TASK
Return verbatim the line containing "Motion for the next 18" together with all lines that follow it, through the end of the records.

Excerpts from a dataset
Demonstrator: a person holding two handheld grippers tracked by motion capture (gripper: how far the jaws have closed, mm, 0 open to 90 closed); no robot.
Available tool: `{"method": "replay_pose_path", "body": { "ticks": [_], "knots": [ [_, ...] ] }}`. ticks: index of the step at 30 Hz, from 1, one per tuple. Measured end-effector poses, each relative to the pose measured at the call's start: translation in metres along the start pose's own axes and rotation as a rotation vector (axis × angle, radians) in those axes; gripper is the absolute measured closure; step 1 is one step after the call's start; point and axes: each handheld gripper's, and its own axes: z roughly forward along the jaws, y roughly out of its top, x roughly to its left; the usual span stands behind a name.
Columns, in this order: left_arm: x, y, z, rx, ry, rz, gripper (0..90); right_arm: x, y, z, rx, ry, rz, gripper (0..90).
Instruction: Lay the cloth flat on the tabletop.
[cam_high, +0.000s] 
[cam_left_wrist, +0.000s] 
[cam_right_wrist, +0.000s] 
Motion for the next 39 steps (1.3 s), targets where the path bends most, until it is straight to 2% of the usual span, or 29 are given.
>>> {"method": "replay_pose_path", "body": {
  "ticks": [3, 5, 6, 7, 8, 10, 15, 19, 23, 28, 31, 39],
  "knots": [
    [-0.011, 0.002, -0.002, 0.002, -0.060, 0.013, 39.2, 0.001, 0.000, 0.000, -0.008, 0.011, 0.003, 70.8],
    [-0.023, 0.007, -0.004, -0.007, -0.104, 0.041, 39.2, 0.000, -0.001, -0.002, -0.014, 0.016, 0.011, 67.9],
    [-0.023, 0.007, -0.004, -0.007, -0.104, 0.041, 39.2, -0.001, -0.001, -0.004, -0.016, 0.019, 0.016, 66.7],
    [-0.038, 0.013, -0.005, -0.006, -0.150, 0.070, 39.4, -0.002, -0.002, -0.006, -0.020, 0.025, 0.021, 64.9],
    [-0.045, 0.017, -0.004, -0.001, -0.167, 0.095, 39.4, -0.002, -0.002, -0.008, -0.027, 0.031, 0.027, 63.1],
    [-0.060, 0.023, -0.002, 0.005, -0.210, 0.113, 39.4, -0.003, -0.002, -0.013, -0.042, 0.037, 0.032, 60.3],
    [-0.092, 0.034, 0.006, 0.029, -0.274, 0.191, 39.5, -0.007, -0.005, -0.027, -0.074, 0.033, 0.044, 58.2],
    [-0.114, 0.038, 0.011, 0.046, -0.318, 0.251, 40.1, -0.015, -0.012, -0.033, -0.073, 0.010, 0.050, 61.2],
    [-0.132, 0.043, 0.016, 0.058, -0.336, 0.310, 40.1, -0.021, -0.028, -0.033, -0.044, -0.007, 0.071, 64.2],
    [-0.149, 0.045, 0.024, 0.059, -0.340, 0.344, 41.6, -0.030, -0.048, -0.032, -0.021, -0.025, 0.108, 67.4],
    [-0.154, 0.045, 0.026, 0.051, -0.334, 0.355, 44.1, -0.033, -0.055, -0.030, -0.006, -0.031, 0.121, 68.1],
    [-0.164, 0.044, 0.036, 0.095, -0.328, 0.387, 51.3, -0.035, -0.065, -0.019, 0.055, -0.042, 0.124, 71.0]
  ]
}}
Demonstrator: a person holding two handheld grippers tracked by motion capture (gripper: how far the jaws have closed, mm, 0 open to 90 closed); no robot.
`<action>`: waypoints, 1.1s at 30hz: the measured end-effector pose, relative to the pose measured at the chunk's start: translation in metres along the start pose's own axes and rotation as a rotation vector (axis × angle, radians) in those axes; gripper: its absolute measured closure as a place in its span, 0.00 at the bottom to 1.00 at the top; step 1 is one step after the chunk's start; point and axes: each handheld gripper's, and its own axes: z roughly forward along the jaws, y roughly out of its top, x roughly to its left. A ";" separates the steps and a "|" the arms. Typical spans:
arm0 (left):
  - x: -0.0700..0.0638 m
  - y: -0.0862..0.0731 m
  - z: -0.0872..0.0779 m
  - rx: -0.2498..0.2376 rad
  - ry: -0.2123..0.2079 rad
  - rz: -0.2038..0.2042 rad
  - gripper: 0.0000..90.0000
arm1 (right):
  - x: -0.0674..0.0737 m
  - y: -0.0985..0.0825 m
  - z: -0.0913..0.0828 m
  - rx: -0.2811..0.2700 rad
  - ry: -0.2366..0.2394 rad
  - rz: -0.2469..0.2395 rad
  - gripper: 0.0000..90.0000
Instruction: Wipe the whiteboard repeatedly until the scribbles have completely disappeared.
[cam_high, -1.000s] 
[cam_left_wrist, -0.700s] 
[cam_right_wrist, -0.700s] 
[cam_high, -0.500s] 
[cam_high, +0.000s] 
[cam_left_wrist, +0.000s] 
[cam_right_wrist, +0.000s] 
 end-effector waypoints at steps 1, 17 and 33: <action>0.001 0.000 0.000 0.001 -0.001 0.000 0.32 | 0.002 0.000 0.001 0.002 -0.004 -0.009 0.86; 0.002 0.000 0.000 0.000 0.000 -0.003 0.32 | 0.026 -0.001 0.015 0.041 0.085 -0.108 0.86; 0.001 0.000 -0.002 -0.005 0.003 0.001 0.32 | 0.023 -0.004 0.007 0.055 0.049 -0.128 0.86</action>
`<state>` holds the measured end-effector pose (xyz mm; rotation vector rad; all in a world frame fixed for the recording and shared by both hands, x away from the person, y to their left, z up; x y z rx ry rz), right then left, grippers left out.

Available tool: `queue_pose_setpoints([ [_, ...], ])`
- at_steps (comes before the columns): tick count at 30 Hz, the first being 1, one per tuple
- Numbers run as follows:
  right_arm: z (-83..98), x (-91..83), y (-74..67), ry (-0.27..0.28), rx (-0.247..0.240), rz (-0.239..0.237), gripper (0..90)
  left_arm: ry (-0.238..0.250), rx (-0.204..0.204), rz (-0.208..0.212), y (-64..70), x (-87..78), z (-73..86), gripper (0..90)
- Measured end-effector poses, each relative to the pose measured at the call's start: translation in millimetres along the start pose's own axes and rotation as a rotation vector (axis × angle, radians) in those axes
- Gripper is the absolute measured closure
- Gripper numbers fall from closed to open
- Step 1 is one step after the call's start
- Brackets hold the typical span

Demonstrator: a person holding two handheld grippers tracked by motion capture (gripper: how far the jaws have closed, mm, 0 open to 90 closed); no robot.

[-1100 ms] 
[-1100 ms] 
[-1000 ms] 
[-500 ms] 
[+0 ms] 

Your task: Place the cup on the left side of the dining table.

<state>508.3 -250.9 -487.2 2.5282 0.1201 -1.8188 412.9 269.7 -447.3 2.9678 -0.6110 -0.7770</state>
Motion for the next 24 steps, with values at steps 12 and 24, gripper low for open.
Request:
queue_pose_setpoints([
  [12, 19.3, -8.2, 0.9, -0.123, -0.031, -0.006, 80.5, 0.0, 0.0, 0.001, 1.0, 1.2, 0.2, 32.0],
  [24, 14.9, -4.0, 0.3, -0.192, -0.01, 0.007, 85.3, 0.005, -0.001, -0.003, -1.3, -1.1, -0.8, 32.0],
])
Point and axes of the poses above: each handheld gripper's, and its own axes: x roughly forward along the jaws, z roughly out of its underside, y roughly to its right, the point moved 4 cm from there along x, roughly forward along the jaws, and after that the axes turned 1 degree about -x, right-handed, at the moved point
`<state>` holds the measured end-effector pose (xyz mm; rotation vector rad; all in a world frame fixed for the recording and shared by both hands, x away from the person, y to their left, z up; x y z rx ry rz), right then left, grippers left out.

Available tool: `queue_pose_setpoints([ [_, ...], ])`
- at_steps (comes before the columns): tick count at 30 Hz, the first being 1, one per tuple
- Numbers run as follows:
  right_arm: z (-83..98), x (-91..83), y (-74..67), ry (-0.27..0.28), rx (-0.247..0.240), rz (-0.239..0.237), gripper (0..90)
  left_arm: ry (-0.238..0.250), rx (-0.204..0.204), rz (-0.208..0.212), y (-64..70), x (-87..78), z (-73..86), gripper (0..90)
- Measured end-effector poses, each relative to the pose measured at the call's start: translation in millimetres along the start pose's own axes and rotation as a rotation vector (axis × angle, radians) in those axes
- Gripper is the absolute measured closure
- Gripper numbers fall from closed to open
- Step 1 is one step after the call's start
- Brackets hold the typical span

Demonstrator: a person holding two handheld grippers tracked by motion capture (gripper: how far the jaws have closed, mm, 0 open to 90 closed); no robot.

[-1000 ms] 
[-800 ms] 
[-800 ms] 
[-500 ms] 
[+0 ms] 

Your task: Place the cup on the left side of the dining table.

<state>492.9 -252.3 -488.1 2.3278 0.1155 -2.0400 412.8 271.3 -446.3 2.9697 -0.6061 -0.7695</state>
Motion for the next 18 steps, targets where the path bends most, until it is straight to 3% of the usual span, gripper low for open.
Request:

ANSWER TO THIS PROBLEM
Motion for the next 18 steps, targets where the path bends most, until it is straight to 3% of the usual span, gripper low for open.
Request:

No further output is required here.